“‘Naughty,’ uncle! How can you say such things to me? Mamma never did; and papa never does! Pray do not say such things again to me, uncle! I have not been used to hear them.”
The gentleman shrugged his shoulders, and turned to Ishmael, saying:
“I am more grieved than angry, my boy, to see you stand convicted of theft and falsehood.”
“I was never guilty of either in my life, sir,” said Ishmael.
“He was! he was! He stole the things, and then told stories about it, and tried to lay it on us! But we can prove it was himself! We are two witnesses against one! two genteel witnesses against one low one! We are gentleman’s sons; and who is he? He’s a thief! He stole the things, didn’t he, Ben?” questioned Master Alfred.
Ben turned away.
“And we thrashed him well for it, didn’t we, Ben?”
“Yes,” said Ben.
“So you see, sir, it is true! there are two witnesses against you; do not therefore make your case quite hopeless by a persistence in falsehood,” said the gentleman, speaking sternly for the first time.
Ishmael dropped his head, and the Burghe boys laughed.

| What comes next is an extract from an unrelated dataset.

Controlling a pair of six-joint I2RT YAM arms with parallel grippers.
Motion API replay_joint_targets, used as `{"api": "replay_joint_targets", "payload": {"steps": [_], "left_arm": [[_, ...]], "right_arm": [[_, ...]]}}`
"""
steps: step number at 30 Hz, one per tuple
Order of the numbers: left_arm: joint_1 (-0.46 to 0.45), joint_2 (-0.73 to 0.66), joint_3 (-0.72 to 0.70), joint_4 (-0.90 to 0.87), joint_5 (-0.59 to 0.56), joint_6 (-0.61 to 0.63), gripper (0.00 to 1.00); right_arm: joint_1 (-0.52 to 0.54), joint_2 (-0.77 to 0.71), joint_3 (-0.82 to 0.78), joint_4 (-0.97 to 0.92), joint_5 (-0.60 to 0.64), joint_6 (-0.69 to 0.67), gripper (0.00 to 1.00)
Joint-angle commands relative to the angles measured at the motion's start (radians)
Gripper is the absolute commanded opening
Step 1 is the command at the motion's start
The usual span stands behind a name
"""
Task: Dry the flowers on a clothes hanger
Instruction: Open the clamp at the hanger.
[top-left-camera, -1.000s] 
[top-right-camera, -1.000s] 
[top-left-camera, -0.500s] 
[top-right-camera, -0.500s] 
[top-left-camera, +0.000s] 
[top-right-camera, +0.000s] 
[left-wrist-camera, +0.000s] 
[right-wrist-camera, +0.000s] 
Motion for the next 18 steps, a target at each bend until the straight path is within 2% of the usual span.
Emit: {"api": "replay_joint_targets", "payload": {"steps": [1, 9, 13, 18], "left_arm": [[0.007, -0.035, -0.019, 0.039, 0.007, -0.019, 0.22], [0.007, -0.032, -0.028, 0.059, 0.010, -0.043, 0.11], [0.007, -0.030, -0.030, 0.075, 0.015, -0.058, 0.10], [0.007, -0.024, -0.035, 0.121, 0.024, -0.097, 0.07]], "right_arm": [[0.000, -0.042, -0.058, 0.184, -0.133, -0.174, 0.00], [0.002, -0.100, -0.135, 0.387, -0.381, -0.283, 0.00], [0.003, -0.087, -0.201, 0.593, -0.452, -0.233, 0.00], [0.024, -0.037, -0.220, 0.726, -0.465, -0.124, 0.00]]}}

Little Claudia’s eyes blazed.
“Shame on you, Alfred Burghe! and you too, Ben! I know that you have told stories yourselves, for I see it in both your faces, just as I see that this poor boy has told the truth by his face!” she exclaimed. Then putting her arm around Ishmael’s neck in the tender, motherly way that such little women will use to boys in distress, she said:
“There! hold up your head, and look them in the face. It is true, they are all against you; but, then, what of that, when I am on your side. It is a great thing, let me tell you, to have me on your side. I am Miss Merlin, my father’s heiress; and he is the Chief Justice of the Supreme Court. And I am not sure but that I might make my papa have these two bad boys hanged if I insisted upon it! And I stand by you because I know you are telling the truth, and because my mamma always told me it would be my duty, as the first lady in the country, to protect the poor and the persecuted! So hold up your head, and look them in the face, and answer them!” said the young lady, throwing up her own head and shaking back her rich ringlets.
CHAPTER XXII.
ISHMAEL GAINS HIS FIRST VERDICT.
Honor and shame from no condition rise;
Act well your part, there all the honor
lies.
Worth makes the man, and want of it the
fellow,
The rest is all but leather and prunella.
—Pope.
So conjured, Ishmael lifted his face and confronted his accusers. It was truth and intellect encountering falsehood and stupidity. Who could doubt the issue?
“Sir,” said the boy, “if you will look into the pockets of that young gentleman, Master Alfred, you will find the stolen fruit upon him.”